🔎 CIMR complémentaire : le changement de structure d’exercice ne fait pas obstacle à son obtention
CE, 17 mars 2026, n°495008
Le passage au prélèvement à la source en 2019 s’est accompagné du mécanisme du crédit d’impôt pour la modernisation du recouvrement (CIMR), destiné à neutraliser l’imposition des revenus non exceptionnels de 2018. Pour les indépendants, le surplus de bénéfice réalisé au titre de l’année 2018 peut être exclu, sauf à démontrer un surcroît d’activité ou à bénéficier d’un CIMR complémentaire.
En l’espèce, des greffiers associés d’une SCP avaient déclaré en 2018 des bénéfices en hausse, liés à de nouvelles obligations déclaratives.
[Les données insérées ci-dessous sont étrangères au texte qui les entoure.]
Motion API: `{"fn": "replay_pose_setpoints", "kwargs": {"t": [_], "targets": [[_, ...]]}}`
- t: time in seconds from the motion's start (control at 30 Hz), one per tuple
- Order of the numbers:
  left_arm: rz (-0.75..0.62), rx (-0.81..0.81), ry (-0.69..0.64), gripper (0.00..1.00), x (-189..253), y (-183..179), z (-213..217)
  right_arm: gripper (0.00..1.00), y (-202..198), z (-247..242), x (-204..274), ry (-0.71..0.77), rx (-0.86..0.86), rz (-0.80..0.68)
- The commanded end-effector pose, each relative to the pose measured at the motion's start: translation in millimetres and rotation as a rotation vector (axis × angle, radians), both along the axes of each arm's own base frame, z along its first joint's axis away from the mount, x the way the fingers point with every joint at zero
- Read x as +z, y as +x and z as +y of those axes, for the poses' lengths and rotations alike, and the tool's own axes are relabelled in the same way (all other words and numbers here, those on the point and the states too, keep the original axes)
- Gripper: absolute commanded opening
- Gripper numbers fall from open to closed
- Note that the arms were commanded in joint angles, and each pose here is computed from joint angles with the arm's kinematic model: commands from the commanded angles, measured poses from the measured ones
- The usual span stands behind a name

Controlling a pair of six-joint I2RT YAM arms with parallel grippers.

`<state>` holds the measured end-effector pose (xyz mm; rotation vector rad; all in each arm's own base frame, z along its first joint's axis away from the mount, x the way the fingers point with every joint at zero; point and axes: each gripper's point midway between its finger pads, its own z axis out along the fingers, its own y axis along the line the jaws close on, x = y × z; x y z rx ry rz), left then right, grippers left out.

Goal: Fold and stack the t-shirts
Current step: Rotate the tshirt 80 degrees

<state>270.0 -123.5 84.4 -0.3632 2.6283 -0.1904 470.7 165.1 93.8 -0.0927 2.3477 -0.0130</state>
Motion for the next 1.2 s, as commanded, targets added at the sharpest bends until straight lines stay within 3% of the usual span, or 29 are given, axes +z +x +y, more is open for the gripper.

La société ayant été transformée en société de capitaux en 2019, ils n’ont plus déclaré de bénéfices non commerciaux au titre de cette année. L’administration leur a alors refusé le bénéfice du CIMR complémentaire.
Dans un arrêt du 17 mars 2026, le Conseil d’Etat a considéré que :
– l’absence de BNC en 2019, résultant du changement de structure et de catégorie d’imposition, ne fait pas obstacle, à elle seule, au bénéfice du CIMR complémentaire ;
– dans une société de personnes, chaque associé est réputé avoir personnellement réalisé sa quote-part de bénéfices : il n’y a pas lieu d’exiger une individualisation de l’activité ;
– le surcroît d’activité peut résulter tant d’une augmentation du volume d’actes que de leur tarification.
Appliquant ces principes, le Conseil d’État juge que la hausse des revenus 2018 procédait bien d’un surcroît d’activité lié aux nouvelles obligations déclaratives et accorde le CIMR complémentaire, imputable sur l’impôt dû au titre de 2019.